Mine left 4 years ago, just before Christmas. It was so hard. Our children were older than yours, but my H (like yours) made his choices very clear-they were not his priority, the OW was. My children were really hurt, lost, bewildered, as was I. They then, and now, didn't quite dare express their real emotions to him as they thought he'd be off without a backward glance (especially once he'd said that this was all about his happiness, no-one else's).

4 years later, I wish he hadn't gone, I wish he'd chosen to try and make things better for us (like you, I truly hadn't known he was so unhappy), but that was his choice. Now, I can see that he'd made a decision long before I knew what was happening, and I do think some men can just jump ship because the grass momentarily seems greener, and then can't seem to find, even if they want to, a reverse gear.

However, things are good for me now. I have a better relationship with the children than I had, and a more honest one than he has with them. I am really proud of the things I've achieved on my own. Please, take it from one who has been there: you will survive this. You will surprise yourself. And you will find peace and happiness if you allow yourself that. Just get 2 things: a good lawyer to safeguard your future and counselling to have a safe place for your own feelings and to help build a future. Say yes to stuff, and do what you are already doing: celebrate your friends, keep putting one foot in front of the other. You are strong and resilient, and you will get through this.

Jeezusmotherofgod · 30/12/2018 13:47

I can’t tell you all enough how much I appreciate each persons contributions to my thread. Your support is incredible and it does so helps me to not feel quite so alone. Thank you.

I can start to feel myself hardening now, the situation with the Facebook profile is what has done it for me. He absolutely will not change it despite me explaining how hurtful I find it, why it’s so hurtful and why I think it would upset the children he absolutely will not change it. Being unnecessarily unkind to anyone is unforgivable in my book, not least to his children and someone who only a month ago was his life partner. I see now very clearly that pleasing OW is the only priority for him, regardless of the consequences. Only spending 5 hours with his children over Christmas and new year is another symptom of this. The other thing about the Facebook thing is I think he is currently feeling quite powerful. Never thought I would get into a power dynamic with this person but yet here we are. Sad He’s had everything his own way, hes not seen anyone to face up to what he’s done, he’s not seen any of his family or friends over Christmas because he is using the excuse of work. His colleagues at work have never met me or his children therefore only have his side of the story. Hes not had to find anywhere to live. He’s basically not meeting any consequences to his actions yet.

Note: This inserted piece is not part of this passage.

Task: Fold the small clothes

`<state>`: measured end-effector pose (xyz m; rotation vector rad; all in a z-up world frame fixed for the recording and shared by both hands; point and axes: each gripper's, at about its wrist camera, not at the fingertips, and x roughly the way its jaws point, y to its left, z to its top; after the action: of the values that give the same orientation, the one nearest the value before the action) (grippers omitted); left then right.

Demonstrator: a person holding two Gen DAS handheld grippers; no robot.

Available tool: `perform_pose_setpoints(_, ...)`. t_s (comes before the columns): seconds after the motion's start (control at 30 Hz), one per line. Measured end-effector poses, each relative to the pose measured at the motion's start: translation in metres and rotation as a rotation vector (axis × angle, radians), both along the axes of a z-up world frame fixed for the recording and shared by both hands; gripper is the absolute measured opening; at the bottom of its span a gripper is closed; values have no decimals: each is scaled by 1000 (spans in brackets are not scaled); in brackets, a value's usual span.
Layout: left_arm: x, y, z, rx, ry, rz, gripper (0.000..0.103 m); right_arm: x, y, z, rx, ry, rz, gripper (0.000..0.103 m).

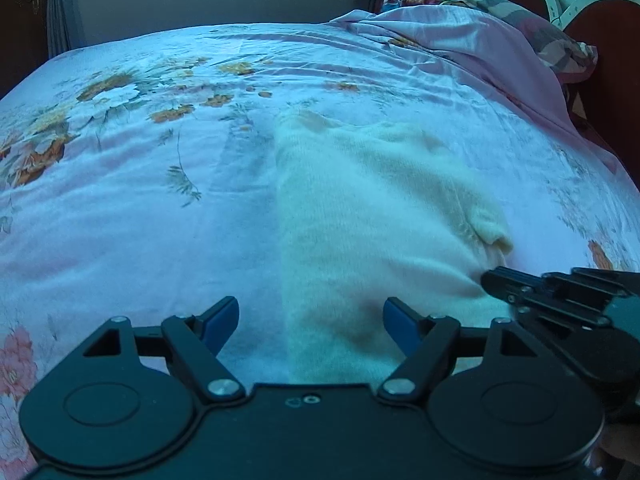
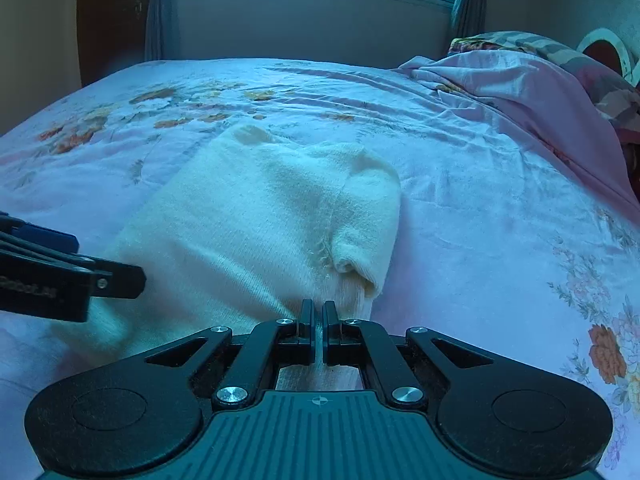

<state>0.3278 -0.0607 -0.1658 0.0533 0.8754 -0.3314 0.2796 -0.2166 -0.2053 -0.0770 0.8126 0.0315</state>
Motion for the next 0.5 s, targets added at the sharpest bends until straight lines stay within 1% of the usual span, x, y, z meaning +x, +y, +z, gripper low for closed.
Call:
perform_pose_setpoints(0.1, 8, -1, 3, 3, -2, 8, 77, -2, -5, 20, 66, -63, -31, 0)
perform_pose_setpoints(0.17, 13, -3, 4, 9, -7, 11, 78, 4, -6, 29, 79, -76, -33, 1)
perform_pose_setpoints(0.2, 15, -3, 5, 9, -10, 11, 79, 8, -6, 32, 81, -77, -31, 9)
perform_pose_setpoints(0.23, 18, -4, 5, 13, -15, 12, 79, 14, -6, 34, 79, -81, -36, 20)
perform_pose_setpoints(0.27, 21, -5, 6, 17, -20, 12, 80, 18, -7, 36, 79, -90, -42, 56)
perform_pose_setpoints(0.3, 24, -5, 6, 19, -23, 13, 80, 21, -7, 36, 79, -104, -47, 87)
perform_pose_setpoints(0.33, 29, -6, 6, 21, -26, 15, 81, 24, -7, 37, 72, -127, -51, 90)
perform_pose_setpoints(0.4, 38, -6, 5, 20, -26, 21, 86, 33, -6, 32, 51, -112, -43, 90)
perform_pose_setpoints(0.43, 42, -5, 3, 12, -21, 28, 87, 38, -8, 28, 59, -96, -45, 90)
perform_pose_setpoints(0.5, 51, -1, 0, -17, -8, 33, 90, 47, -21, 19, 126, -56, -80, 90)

Unfortunately I can’t as yet return any control back to me because I need him to come and look after the children next month while I go away for a few days with my degree. When that’s over though I really will try and regain some of the control he’s taken away from me by making clear plans and boundaries. What they will be though as yet I have no idea....

I’ve also realised now that I can’t protect the kids from his actions, or his family or even himself for that matter, I can’t persuade him to see the children, I can’t persuade him to behave kindly, he will do, what he will do. I however am no longer going to minimise to anyone what he’s doing. He will hang himself from his own petard, or whatever the bloody expression is.

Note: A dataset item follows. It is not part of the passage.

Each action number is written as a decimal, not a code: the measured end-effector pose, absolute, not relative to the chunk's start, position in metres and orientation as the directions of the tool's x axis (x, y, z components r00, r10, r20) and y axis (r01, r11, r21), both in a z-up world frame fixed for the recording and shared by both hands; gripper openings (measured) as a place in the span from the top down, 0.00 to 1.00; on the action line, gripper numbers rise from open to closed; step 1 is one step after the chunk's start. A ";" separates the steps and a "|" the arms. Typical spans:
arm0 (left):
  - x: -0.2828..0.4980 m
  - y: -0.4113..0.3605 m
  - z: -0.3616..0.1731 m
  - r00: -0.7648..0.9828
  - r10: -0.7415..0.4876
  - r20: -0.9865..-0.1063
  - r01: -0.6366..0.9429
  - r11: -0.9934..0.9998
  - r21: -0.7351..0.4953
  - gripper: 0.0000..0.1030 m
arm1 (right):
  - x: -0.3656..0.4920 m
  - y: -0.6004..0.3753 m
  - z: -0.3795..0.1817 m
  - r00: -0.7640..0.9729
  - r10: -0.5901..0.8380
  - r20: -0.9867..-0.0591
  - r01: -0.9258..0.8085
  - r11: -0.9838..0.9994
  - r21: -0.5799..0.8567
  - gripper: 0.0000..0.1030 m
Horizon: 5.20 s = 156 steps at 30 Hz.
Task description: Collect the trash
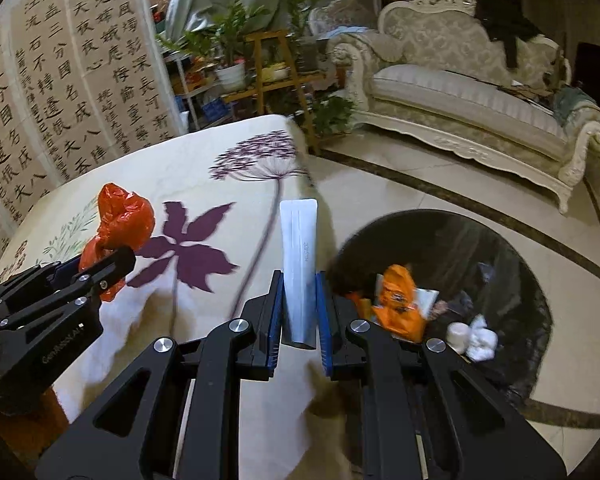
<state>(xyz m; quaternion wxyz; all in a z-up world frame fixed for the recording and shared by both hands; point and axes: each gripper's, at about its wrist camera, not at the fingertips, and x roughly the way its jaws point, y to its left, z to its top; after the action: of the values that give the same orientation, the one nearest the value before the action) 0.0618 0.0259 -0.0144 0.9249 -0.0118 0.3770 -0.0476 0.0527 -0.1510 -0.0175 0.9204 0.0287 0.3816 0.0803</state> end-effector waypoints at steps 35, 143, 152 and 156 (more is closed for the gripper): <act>0.099 -0.117 -0.036 0.697 -0.166 -0.697 0.291 0.954 0.064 0.58 | 0.068 -0.256 -0.044 0.714 -0.062 -0.698 0.161 0.984 0.078 0.61; -0.012 -0.039 0.010 0.783 -0.109 -0.613 0.140 0.990 0.002 0.19 | -0.051 -0.226 0.022 0.801 -0.114 -0.587 0.175 0.983 0.048 0.22; -0.012 -0.043 0.007 0.782 -0.110 -0.613 0.136 0.991 -0.005 0.19 | -0.051 -0.225 0.021 0.800 -0.114 -0.589 0.174 0.984 0.047 0.22; -0.013 -0.047 0.006 0.782 -0.113 -0.613 0.139 0.990 -0.005 0.19 | -0.051 -0.225 0.021 0.800 -0.114 -0.589 0.175 0.983 0.048 0.22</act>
<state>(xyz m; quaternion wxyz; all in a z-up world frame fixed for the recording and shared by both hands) -0.0128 -0.0466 0.0057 0.9436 0.0204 0.3236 -0.0666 -0.0510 -0.2255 0.0209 0.9474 0.0502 0.3068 -0.0763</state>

So today I feel a bit clearer, a bit tougher and a bit stronger. I hopefully start counselling next week. And there are many many things in my life to be greatful for. Not least having a shit hot divorce solicitor as a best friend....Grin

Thank you all.

OP posts:
Orange6904 · 30/12/2018 14:05

I had that with the Facebook pictures and all the work colleagues seeing and liking it!! It was awful. I don't dare look anymore as it really hurts. I could never understand why they had to do that when he hadn't even got his stuff from our home yet and I was still making sense of what had happened. It's bewildering op.